◆ Task brief ◆
Gather the lines from the material that contain "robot".

◆ Source material ◆
╔══

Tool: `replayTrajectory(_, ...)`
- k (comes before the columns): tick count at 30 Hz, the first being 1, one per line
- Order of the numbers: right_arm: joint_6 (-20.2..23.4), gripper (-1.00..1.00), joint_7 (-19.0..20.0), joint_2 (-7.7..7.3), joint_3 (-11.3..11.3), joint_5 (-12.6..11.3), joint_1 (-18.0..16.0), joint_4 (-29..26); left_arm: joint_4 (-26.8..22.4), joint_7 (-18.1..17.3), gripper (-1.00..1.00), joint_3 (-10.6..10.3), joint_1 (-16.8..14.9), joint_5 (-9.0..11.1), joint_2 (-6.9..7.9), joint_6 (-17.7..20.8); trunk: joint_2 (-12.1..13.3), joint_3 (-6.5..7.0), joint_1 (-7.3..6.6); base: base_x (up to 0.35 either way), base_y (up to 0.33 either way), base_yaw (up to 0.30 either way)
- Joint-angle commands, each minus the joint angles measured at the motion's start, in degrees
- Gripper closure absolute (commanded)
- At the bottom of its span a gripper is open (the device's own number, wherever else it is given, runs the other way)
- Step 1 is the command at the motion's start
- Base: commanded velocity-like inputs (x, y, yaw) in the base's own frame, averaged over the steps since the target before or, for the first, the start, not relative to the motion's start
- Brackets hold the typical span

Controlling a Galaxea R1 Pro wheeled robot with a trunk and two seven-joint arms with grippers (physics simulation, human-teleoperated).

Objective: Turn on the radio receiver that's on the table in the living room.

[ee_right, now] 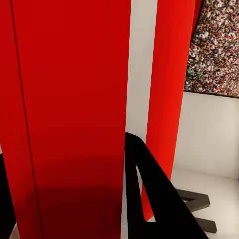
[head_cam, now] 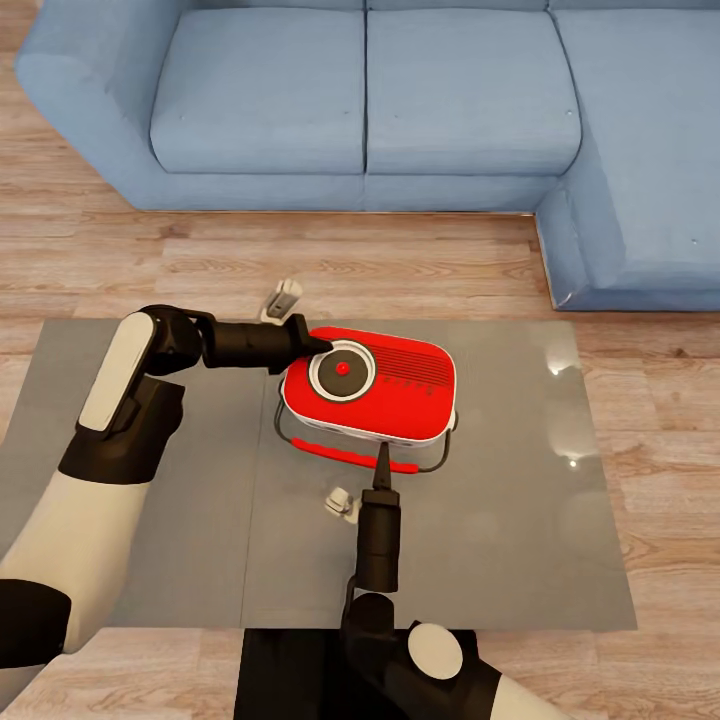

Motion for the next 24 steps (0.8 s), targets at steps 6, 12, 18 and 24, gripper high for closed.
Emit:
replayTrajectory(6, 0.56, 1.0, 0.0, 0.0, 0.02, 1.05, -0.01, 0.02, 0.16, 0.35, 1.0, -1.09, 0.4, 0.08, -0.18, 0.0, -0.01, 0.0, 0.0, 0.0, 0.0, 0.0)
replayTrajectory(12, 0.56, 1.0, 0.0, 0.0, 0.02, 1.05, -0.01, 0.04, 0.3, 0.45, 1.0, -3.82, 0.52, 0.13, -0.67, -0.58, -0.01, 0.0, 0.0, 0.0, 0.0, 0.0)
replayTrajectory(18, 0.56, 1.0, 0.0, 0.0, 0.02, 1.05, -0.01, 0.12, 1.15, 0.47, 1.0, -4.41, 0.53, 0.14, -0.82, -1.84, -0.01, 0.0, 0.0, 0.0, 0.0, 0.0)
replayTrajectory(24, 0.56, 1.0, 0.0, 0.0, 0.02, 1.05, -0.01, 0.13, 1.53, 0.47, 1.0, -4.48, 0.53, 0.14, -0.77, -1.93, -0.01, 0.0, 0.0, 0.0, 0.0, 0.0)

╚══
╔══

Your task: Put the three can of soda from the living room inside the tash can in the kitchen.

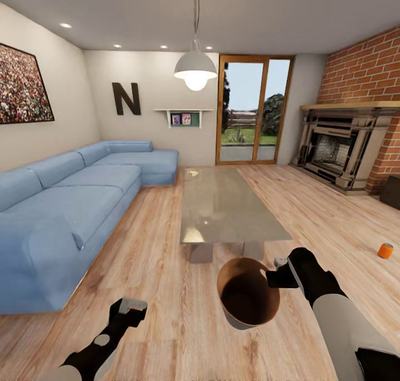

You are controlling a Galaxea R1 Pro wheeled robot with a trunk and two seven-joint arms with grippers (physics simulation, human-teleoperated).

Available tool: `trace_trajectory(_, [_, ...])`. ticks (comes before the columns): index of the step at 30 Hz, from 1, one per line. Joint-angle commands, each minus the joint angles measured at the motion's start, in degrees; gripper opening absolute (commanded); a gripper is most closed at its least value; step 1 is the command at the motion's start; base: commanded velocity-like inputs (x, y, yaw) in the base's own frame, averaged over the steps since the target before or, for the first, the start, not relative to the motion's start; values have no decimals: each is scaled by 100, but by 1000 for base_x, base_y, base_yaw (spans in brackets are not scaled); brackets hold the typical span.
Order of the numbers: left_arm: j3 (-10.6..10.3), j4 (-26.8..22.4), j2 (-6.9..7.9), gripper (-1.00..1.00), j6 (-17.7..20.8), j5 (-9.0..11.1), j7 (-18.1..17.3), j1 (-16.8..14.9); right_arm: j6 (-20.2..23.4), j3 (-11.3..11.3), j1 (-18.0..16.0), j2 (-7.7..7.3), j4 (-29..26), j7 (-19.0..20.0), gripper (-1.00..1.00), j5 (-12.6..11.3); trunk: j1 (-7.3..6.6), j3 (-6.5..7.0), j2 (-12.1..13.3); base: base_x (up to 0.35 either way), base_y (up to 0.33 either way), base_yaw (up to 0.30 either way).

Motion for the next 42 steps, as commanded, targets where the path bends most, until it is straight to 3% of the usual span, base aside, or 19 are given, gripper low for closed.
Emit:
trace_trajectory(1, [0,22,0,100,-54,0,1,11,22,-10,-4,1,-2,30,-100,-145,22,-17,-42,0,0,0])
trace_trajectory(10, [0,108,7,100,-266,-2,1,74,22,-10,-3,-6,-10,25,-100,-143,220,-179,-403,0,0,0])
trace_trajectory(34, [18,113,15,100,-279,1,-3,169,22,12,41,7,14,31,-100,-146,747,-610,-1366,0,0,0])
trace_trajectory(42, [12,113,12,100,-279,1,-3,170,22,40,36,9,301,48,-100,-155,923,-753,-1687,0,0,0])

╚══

◆ Your solution ◆
Controlling a Galaxea R1 Pro wheeled robot with a trunk and two seven-joint arms with grippers (physics simulation, human-teleoperated).
You are controlling a Galaxea R1 Pro wheeled robot with a trunk and two seven-joint arms with grippers (physics simulation, human-teleoperated).

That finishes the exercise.